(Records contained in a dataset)
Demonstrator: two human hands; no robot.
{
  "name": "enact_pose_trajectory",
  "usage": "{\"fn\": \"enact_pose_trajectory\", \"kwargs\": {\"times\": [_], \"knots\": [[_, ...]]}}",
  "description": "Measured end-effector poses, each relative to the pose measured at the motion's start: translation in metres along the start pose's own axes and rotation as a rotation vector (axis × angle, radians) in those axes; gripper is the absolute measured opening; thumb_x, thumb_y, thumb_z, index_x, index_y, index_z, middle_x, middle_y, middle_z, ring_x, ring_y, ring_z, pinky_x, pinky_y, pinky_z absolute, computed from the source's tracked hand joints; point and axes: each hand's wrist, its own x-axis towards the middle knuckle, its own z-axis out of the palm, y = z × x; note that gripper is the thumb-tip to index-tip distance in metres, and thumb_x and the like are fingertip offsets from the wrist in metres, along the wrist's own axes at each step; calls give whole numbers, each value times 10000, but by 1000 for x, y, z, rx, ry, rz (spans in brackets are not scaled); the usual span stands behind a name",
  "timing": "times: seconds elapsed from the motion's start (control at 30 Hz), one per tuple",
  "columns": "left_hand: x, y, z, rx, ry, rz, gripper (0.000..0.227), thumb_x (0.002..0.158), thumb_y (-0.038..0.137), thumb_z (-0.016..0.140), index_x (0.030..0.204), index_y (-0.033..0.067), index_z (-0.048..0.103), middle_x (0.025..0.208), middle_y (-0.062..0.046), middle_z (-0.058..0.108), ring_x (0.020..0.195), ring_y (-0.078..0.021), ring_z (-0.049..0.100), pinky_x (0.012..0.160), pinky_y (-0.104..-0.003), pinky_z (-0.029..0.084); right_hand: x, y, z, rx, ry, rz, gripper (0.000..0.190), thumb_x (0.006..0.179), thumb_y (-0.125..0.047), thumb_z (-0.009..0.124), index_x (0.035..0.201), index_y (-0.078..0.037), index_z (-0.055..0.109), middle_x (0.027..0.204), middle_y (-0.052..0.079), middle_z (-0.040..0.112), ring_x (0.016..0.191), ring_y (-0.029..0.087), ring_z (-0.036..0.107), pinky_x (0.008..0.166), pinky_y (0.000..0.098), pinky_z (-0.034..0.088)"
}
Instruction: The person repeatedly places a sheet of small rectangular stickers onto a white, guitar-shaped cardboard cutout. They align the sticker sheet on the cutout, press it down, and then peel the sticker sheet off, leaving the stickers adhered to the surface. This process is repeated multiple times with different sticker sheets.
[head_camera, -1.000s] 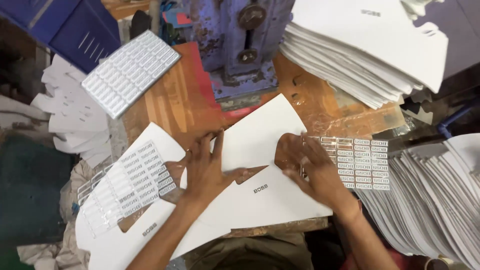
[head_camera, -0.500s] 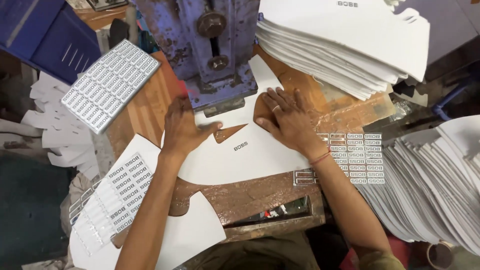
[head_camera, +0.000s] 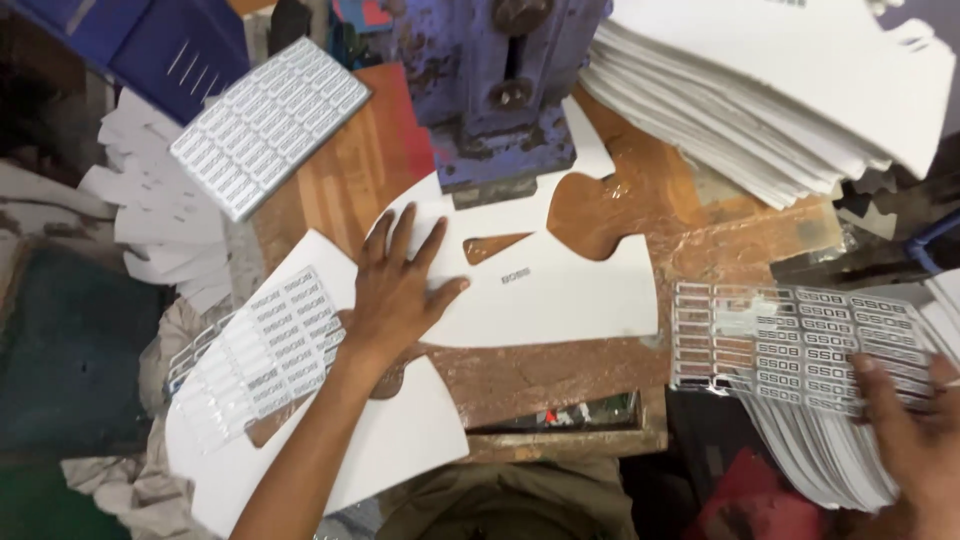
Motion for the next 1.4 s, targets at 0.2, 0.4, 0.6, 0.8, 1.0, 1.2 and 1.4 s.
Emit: {"fn": "enact_pose_trajectory", "kwargs": {"times": [0.2,0.4,0.6,0.8,1.0,1.2,1.4], "knots": [[-13,-2,15,89,87,76,753,946,530,660,1538,109,462,1633,-254,283,1508,-494,198,1197,-603,225,-21,-159,16,435,-125,-234,315,881,-77,705,1169,12,615,959,88,713,795,142,696,702,257,571],[-18,-4,14,244,216,176,726,1003,420,635,1597,88,380,1654,-197,355,1552,-422,230,1258,-562,212,-3,-218,159,649,-681,-305,314,970,-126,696,1191,46,553,907,98,709,674,141,735,514,279,593],[-10,-14,6,-369,235,12,1049,872,319,765,1577,-122,125,1443,-215,552,1382,-373,475,1228,-498,289,47,-235,186,700,-645,-328,635,961,-43,633,1541,-19,376,903,68,724,615,104,681,496,241,586],[-14,-20,8,-216,232,43,630,875,235,815,1445,103,581,1366,-257,655,1366,-349,565,1217,-486,330,45,-245,186,698,-631,-349,653,960,16,608,1563,-15,361,857,42,708,592,86,659,465,236,553],[-14,-16,4,-276,195,12,568,891,191,788,1421,87,614,1138,-229,732,1382,-348,558,1251,-509,305,43,-239,192,698,-568,-323,650,963,17,615,1572,-26,394,873,23,711,600,83,651,478,229,555],[-12,-11,-2,-273,170,-17,603,855,178,810,1419,93,616,919,-212,740,1387,-347,553,1250,-507,292,42,-244,186,675,-552,-340,642,974,-4,629,1571,-22,392,840,44,712,595,87,668,469,231,560],[-17,-15,5,-256,216,43,605,868,172,812,1436,104,613,1180,-266,731,1365,-322,558,1261,-493,291,40,-241,189,714,-558,-330,629,985,6,628,1571,-8,400,893,47,727,608,82,665,478,226,559]]}}
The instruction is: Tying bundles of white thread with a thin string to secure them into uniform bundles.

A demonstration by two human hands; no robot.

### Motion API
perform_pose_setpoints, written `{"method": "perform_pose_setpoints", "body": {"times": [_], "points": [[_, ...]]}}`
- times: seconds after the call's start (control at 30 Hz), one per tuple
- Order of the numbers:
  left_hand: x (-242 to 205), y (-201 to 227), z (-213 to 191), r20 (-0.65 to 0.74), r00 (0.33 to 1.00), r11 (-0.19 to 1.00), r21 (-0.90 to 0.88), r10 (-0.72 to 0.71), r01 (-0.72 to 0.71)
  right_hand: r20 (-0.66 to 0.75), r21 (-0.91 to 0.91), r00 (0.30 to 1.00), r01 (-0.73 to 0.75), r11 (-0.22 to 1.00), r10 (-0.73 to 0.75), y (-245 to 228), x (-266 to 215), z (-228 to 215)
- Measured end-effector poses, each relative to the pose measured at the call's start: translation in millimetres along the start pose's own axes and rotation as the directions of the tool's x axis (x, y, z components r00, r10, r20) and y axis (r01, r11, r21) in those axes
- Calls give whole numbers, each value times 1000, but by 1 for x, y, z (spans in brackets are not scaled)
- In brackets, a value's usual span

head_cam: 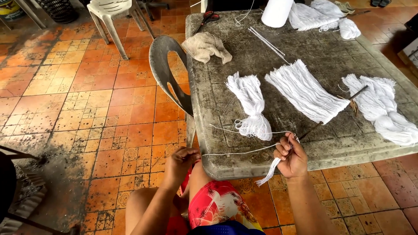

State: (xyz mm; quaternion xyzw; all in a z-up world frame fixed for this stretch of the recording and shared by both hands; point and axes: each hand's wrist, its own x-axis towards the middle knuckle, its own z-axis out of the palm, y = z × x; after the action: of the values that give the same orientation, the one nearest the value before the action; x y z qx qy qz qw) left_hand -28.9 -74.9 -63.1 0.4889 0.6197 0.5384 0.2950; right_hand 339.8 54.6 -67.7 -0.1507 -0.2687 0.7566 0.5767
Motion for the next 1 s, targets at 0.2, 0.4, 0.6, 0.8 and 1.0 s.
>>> {"method": "perform_pose_setpoints", "body": {"times": [0.2, 0.4, 0.6, 0.8, 1.0], "points": [[0, 12, 13, -18, 993, 991, 65, 116, -115, 0, -25, 1000, 31, 999, -31, 2, 0, 1], [63, 39, 18, 99, 913, 853, 328, 395, -405, 13, -146, 997, 71, 987, -70, 8, -1, 10], [115, 34, 35, 178, 970, 848, 478, 165, -231, -1, -177, 996, 89, 980, -91, 8, -1, 15], [116, 31, 43, 308, 902, 553, 714, 302, -429, -4, -119, 999, 35, 992, -36, 1, -5, 14], [103, 39, 0, 258, 788, 376, 768, 560, -518, -39, -223, 996, 74, 972, -85, -28, -26, 49]]}}
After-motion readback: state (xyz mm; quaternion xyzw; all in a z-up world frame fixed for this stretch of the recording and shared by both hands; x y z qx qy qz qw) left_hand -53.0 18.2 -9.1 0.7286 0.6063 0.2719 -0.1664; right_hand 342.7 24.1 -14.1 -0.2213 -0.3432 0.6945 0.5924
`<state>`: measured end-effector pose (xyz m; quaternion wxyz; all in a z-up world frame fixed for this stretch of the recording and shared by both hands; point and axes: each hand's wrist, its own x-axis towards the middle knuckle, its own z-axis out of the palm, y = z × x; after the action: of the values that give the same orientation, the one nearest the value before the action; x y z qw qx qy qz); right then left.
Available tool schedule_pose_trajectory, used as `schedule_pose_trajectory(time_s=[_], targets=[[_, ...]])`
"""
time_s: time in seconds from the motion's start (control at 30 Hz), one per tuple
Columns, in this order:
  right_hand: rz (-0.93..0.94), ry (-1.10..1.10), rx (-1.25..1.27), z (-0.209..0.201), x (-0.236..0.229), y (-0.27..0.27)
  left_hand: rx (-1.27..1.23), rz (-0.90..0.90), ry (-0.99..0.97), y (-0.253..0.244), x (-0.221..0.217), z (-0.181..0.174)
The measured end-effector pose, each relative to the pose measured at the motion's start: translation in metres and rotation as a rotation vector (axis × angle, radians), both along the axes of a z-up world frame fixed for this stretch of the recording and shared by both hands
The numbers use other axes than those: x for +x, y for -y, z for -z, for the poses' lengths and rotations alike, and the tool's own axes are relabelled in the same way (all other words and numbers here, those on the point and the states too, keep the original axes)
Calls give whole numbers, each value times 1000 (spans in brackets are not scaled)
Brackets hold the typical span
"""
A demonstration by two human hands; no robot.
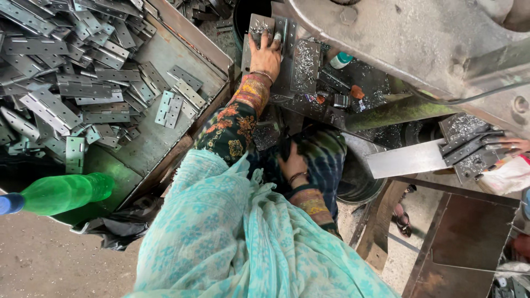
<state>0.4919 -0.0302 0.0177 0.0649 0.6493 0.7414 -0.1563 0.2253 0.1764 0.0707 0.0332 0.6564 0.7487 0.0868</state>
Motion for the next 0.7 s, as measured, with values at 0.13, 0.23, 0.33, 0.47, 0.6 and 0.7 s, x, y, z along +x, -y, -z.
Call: schedule_pose_trajectory(time_s=[0.13,0.23,0.33,0.47,0.6,0.7], targets=[[80,-46,-67,51,7,0,49,-20,-40,3,0,0],[60,-63,-69,60,13,-5,0,-10,-41,2,3,-1],[53,-88,-72,39,8,-8,3,4,-23,0,0,-6],[-28,-99,-111,-22,3,-12,-6,32,-28,5,-2,-13],[-51,-51,-179,-76,-11,-19,-213,104,-102,26,3,-20],[-34,-24,-206,-98,-22,-18,1,116,-98,67,8,-18]])
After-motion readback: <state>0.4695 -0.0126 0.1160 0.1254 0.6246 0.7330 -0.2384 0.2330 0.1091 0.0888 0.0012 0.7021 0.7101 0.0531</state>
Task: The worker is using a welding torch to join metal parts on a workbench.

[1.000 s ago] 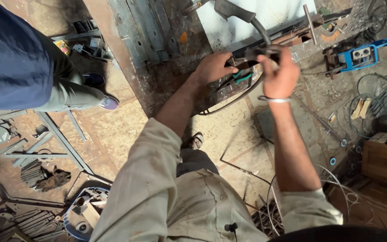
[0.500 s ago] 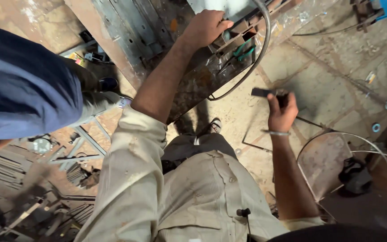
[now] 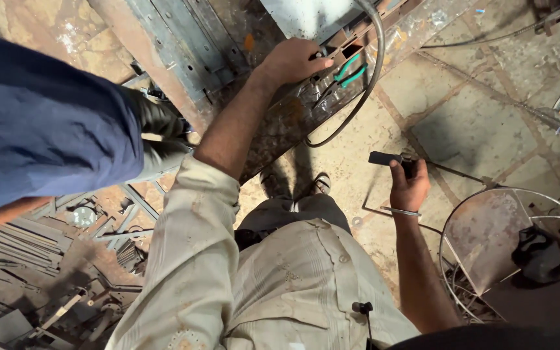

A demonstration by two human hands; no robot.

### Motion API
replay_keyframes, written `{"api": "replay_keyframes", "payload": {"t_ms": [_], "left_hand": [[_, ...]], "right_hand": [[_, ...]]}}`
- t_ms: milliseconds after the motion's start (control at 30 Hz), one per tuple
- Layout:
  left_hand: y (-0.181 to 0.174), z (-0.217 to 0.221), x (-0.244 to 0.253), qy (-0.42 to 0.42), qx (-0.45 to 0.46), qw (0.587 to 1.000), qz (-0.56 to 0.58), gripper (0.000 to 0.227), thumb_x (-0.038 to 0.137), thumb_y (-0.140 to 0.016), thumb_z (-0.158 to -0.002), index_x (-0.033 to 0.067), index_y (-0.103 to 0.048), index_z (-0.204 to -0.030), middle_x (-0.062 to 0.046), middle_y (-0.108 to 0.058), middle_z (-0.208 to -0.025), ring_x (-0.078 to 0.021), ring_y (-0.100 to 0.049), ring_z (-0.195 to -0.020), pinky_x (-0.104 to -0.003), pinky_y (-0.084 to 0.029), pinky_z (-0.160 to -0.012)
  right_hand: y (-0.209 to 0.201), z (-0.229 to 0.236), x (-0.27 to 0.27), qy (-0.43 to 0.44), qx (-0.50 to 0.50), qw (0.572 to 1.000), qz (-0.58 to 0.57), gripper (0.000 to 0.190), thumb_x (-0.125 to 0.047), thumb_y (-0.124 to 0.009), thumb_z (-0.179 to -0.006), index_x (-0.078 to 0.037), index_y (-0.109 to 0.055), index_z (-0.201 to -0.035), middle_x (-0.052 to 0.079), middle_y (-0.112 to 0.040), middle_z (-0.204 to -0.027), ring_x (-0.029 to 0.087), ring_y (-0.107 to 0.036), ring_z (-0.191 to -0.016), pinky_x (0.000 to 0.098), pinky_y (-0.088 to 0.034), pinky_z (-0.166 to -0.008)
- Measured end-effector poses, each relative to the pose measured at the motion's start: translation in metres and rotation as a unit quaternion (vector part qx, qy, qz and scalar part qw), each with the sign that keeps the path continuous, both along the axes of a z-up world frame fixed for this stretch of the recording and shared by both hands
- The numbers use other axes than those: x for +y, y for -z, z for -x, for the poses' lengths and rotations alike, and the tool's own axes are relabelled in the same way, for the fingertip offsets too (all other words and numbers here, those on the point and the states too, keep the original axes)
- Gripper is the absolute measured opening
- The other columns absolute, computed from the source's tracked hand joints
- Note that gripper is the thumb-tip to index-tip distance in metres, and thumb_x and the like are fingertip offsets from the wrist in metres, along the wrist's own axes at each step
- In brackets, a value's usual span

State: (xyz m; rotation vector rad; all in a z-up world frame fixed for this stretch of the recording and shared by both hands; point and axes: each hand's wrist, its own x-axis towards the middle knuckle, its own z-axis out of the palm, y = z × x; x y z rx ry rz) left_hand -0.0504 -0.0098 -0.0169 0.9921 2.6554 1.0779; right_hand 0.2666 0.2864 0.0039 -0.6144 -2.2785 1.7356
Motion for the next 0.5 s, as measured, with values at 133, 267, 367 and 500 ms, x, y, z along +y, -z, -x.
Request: {"api": "replay_keyframes", "payload": {"t_ms": [133, 267, 367, 500], "left_hand": [[-0.016, -0.004, -0.005, -0.034, -0.165, 0.985, 0.048, 0.064, 0.070, -0.070, -0.087, 0.0055, -0.074, -0.094, -0.016, -0.070, -0.080, -0.0340, -0.071, -0.078, -0.048, -0.053, -0.072], [0.025, -0.004, -0.010, -0.040, -0.159, 0.986, -0.025, 0.069, 0.069, -0.080, -0.075, 0.0043, -0.072, -0.096, -0.015, -0.070, -0.083, -0.0340, -0.071, -0.081, -0.048, -0.053, -0.072], [0.049, -0.010, -0.003, -0.060, -0.111, 0.991, -0.041, 0.060, 0.058, -0.082, -0.078, 0.0029, -0.072, -0.099, -0.017, -0.070, -0.092, -0.0368, -0.069, -0.089, -0.048, -0.053, -0.077], [0.048, -0.021, 0.001, -0.099, -0.096, 0.987, -0.085, 0.054, 0.048, -0.085, -0.081, 0.0016, -0.070, -0.105, -0.019, -0.068, -0.098, -0.0365, -0.067, -0.093, -0.048, -0.051, -0.080]], "right_hand": [[-0.019, 0.012, -0.015, -0.022, -0.002, 1.000, 0.002, 0.024, -0.009, -0.077, -0.100, 0.002, -0.060, -0.112, 0.003, -0.069, -0.101, 0.007, -0.058, -0.092, 0.0222, -0.049, -0.084], [-0.031, 0.036, -0.024, -0.058, 0.011, 0.998, -0.023, 0.026, -0.010, -0.080, -0.100, 0.003, -0.062, -0.113, 0.004, -0.069, -0.099, 0.006, -0.058, -0.092, 0.0226, -0.050, -0.084], [-0.054, 0.072, -0.037, -0.089, 0.040, 0.994, -0.039, 0.026, -0.009, -0.081, -0.100, 0.002, -0.062, -0.114, 0.004, -0.070, -0.099, 0.007, -0.059, -0.092, 0.0228, -0.051, -0.084], [-0.088, 0.139, -0.061, -0.136, 0.083, 0.980, -0.122, 0.026, -0.005, -0.082, -0.099, 0.002, -0.063, -0.116, 0.008, -0.073, -0.098, 0.009, -0.063, -0.089, 0.0248, -0.053, -0.082]]}}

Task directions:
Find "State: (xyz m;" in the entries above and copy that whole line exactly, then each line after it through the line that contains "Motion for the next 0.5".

Task result:
State: (xyz m; rotation vector rad; all in a z-up world frame fixed for this stretch of the recording and shared by both hands; point and axes: each hand's wrist, its own x-axis towards the middle knuckle, its own z-axis out of the palm, y = z × x; x y z rx ry rz) left_hand -0.0504 -0.0098 -0.0169 0.9921 2.6554 1.0779; right_hand 0.2666 0.2864 0.0039 -0.6144 -2.2785 1.7356
Motion for the next 0.5 s, as measured, with values at 133, 267, 367 and 500 ms, x, y, z along +y, -z, -x.

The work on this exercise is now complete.